● **WHAT TO PRODUCE**: Find the word "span" in the data. Return every line where it appears.

● **GIVEN INFORMATION**:
--- START ---

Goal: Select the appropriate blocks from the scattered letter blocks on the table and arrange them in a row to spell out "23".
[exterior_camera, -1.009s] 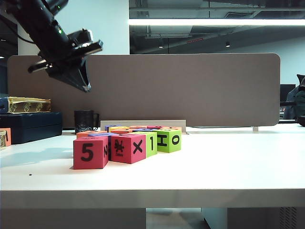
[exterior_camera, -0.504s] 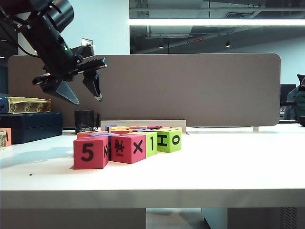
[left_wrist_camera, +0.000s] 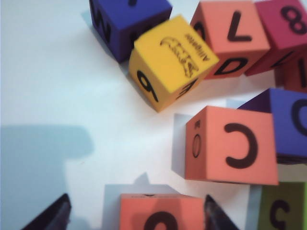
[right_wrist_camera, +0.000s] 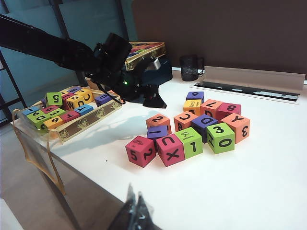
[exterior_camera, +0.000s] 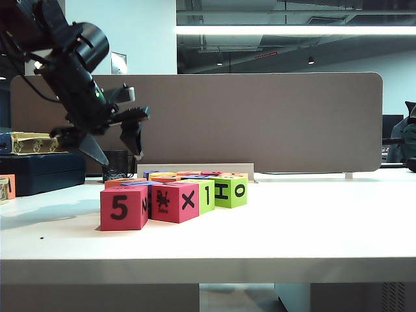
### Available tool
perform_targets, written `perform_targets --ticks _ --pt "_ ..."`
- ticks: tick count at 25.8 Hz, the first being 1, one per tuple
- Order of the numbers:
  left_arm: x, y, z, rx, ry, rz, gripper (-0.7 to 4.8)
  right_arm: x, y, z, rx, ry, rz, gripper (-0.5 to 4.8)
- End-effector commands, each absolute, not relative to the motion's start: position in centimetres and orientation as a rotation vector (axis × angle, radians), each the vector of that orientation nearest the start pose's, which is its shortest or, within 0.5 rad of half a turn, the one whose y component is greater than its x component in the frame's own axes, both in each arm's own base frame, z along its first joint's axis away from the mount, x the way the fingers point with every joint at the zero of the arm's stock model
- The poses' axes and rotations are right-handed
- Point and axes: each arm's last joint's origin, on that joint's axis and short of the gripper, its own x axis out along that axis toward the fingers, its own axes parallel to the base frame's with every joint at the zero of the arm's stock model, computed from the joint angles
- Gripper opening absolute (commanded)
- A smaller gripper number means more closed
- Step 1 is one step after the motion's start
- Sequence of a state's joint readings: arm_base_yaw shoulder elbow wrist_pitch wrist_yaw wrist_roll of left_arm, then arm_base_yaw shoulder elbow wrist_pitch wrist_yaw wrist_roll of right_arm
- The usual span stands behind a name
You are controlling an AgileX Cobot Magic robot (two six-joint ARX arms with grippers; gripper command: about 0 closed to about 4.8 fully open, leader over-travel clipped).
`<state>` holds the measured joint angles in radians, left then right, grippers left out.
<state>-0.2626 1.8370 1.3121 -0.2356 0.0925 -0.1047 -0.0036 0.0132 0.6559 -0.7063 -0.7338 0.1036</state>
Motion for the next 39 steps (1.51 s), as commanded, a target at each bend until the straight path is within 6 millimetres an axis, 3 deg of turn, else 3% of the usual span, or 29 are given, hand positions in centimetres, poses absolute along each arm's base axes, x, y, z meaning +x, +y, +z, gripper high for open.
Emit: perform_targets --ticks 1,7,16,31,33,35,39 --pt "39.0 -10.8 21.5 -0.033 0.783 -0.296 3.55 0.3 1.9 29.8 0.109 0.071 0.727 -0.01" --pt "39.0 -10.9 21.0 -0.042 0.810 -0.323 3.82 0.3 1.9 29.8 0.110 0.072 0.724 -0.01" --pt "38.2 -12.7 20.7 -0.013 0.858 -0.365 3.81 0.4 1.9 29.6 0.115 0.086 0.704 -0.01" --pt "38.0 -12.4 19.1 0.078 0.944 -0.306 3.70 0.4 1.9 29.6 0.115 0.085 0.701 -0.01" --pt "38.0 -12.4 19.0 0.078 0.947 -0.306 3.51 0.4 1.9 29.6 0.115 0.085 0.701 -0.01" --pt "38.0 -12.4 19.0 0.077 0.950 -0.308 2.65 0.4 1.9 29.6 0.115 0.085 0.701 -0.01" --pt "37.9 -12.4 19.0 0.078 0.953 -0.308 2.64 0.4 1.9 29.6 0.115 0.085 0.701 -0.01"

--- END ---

● **RESPONSE TO THE EXERCISE**:
- The usual span stands behind a name
Motion for the next 39 steps (1.51 s), as commanded, a target at each bend until the straight path is within 6 millimetres an axis, 3 deg of turn, else 3% of the usual span, or 29 are given, hand positions in centimetres, poses absolute along each arm's base axes, x, y, z meaning +x, +y, +z, gripper high for open.

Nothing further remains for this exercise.